## WORK REQUEST
Go through the records below line by line and report how many lines include "kRightHandThumbB", giving the number only.

Items listed in a dataset
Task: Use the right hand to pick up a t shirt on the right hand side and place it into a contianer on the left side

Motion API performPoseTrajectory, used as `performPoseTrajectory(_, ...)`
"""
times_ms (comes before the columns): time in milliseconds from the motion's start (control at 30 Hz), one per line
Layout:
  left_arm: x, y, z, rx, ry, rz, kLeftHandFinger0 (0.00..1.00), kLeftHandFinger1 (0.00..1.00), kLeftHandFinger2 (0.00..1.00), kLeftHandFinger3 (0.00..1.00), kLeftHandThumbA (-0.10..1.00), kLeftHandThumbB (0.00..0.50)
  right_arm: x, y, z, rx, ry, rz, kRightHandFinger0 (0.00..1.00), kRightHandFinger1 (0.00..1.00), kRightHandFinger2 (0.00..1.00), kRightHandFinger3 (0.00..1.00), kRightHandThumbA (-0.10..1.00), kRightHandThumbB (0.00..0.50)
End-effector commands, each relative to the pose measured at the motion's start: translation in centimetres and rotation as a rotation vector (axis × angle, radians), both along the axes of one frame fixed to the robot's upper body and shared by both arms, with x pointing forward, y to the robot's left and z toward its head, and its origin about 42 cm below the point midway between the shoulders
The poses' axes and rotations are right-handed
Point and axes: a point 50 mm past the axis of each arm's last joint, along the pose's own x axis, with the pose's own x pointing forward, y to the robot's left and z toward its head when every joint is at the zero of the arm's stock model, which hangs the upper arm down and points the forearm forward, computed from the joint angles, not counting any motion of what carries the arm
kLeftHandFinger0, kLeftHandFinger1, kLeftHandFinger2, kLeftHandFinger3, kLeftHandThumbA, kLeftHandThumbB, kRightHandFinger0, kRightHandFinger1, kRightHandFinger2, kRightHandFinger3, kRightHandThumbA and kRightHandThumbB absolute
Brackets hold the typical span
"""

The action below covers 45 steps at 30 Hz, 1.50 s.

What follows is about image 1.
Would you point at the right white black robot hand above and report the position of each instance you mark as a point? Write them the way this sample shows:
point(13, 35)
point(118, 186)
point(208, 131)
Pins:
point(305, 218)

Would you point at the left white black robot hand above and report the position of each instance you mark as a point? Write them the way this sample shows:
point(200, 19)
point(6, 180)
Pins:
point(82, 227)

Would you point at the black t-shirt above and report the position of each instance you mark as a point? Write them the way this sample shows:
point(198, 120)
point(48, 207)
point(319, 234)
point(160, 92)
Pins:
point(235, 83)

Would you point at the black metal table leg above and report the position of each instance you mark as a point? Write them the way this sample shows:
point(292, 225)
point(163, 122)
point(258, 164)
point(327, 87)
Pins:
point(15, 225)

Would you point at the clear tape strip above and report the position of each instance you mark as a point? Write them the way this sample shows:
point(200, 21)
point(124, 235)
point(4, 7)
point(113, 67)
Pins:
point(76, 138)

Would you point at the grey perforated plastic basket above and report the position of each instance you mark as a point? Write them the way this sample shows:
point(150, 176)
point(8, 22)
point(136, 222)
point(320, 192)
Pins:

## RESPONSE BELOW
2